=== About this task ===
Filter the records, keeping every line that has the string "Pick".

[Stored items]
= = =

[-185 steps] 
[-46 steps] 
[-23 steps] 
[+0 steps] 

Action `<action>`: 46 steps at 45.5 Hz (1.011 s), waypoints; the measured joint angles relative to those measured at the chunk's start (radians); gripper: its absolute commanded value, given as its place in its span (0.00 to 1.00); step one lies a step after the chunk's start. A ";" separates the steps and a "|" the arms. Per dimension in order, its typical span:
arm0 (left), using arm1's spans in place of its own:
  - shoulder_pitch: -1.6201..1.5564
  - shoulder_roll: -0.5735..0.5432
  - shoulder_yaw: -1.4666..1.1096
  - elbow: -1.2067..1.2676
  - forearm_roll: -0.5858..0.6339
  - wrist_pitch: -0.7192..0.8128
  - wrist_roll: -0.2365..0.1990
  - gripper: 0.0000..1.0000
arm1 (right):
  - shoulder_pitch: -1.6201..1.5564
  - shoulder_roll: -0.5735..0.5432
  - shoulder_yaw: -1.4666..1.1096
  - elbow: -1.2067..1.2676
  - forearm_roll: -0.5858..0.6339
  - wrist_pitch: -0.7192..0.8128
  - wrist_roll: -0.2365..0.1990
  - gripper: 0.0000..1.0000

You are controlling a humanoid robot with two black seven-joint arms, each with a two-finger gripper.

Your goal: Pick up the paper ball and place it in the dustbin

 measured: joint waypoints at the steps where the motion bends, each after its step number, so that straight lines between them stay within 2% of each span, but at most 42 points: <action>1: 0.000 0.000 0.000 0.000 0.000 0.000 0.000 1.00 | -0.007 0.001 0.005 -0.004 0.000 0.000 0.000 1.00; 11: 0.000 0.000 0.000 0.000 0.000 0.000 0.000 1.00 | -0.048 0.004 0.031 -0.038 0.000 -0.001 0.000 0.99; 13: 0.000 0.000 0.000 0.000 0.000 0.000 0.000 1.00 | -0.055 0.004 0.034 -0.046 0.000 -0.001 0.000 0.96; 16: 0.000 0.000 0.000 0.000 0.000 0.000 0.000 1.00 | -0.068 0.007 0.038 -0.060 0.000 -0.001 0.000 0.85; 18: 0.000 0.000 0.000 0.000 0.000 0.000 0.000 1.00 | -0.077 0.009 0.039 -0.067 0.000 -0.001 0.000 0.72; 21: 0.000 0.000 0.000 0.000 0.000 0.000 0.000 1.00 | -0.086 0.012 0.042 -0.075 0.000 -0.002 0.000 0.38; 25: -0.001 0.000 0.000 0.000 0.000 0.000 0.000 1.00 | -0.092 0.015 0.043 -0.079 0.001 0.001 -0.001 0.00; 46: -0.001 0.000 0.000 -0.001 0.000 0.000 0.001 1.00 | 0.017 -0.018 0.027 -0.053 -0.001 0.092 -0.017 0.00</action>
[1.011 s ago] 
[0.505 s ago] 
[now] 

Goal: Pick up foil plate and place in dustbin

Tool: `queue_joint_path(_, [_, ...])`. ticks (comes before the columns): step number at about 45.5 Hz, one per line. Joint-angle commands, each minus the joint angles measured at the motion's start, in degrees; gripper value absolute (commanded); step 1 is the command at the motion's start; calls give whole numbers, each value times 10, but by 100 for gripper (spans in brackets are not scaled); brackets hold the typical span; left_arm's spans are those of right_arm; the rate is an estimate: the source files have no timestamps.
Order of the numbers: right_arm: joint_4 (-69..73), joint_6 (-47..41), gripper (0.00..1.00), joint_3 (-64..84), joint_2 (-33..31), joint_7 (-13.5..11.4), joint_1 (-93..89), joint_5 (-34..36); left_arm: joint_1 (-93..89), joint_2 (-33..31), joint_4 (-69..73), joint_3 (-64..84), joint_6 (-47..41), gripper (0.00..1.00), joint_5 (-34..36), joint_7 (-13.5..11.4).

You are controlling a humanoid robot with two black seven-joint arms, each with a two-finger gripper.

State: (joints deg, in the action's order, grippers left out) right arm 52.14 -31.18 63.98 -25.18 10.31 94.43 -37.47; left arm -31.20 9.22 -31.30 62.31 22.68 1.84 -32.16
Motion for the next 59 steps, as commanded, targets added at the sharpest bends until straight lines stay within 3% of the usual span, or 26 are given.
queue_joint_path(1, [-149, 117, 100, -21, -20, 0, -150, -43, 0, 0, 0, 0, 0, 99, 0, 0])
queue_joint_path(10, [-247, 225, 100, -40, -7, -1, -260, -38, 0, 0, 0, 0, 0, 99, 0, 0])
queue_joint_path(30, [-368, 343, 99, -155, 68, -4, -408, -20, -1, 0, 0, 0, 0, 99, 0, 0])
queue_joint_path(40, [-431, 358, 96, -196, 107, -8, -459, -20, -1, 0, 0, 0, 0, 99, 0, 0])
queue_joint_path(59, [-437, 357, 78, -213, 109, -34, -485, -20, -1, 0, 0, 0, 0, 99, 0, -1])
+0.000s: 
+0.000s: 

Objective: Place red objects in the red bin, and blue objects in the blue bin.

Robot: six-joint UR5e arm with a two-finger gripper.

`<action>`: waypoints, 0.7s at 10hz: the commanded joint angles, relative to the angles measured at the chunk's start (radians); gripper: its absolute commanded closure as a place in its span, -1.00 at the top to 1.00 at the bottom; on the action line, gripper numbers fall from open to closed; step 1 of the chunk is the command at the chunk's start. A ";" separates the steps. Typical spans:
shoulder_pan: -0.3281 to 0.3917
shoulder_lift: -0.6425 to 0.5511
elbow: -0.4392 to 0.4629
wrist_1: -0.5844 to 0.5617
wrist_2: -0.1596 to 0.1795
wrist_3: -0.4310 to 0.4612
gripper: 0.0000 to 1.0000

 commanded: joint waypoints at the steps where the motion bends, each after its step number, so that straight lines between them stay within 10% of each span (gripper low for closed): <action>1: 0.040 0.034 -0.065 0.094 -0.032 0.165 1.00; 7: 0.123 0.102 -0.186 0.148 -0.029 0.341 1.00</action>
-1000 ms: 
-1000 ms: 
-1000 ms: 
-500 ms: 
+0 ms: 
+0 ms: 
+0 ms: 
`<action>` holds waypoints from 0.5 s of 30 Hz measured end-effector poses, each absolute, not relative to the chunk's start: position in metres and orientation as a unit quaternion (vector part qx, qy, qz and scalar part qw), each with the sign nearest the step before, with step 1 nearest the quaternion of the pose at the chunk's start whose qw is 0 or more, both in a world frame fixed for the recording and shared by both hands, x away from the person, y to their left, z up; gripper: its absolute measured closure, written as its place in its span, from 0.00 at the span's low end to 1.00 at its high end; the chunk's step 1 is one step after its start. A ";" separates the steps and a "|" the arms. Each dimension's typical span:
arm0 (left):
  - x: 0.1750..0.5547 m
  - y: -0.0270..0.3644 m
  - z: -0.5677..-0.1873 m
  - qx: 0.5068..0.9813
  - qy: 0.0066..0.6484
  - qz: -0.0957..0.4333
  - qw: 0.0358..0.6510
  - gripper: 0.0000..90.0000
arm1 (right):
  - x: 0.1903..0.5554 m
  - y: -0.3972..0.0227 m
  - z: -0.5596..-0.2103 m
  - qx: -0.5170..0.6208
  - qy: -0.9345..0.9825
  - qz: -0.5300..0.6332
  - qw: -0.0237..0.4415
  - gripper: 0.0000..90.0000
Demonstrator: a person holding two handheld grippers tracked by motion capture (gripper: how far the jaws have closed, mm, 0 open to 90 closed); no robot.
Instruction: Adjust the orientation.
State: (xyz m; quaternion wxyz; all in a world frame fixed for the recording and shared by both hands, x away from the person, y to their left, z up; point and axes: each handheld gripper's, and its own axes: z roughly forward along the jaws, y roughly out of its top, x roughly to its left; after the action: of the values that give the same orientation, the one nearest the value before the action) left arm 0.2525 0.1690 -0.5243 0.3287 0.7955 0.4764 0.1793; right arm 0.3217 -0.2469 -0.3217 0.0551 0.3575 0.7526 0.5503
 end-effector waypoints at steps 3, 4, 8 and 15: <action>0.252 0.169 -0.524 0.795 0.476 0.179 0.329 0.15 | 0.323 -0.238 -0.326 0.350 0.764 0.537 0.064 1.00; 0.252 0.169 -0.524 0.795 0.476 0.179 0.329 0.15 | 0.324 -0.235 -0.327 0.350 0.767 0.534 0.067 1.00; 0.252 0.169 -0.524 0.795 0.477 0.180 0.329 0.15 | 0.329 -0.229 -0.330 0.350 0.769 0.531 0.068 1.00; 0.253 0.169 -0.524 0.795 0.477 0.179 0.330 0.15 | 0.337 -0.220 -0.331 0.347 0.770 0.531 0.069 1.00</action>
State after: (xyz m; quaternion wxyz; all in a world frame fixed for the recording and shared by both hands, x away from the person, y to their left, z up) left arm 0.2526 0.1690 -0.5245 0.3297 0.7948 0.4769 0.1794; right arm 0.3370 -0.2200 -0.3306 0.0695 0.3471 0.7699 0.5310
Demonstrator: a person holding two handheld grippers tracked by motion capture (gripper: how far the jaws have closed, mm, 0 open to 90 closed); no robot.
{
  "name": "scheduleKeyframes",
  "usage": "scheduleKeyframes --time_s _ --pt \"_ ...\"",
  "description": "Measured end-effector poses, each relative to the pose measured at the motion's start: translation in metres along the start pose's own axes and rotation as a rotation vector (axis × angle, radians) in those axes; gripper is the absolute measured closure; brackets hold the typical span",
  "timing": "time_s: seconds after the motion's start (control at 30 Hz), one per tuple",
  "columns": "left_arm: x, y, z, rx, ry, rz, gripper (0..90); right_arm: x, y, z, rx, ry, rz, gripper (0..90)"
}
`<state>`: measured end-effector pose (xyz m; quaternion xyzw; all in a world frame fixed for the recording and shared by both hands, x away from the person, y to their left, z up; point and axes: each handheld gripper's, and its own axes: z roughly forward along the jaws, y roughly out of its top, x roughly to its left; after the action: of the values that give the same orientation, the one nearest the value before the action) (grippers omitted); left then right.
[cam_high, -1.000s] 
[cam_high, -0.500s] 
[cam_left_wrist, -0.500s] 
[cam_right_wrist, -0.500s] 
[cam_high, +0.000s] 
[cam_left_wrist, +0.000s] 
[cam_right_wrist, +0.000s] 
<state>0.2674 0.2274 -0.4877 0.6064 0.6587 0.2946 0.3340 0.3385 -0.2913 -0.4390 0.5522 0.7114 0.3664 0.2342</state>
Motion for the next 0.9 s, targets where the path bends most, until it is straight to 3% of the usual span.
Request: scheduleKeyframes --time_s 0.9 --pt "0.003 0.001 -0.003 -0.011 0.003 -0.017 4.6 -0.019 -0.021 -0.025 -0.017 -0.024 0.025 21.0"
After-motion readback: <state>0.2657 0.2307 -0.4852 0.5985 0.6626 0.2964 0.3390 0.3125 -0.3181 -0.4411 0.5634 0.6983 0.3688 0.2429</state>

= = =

=== Exercise output ===
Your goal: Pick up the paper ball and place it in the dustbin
Goal: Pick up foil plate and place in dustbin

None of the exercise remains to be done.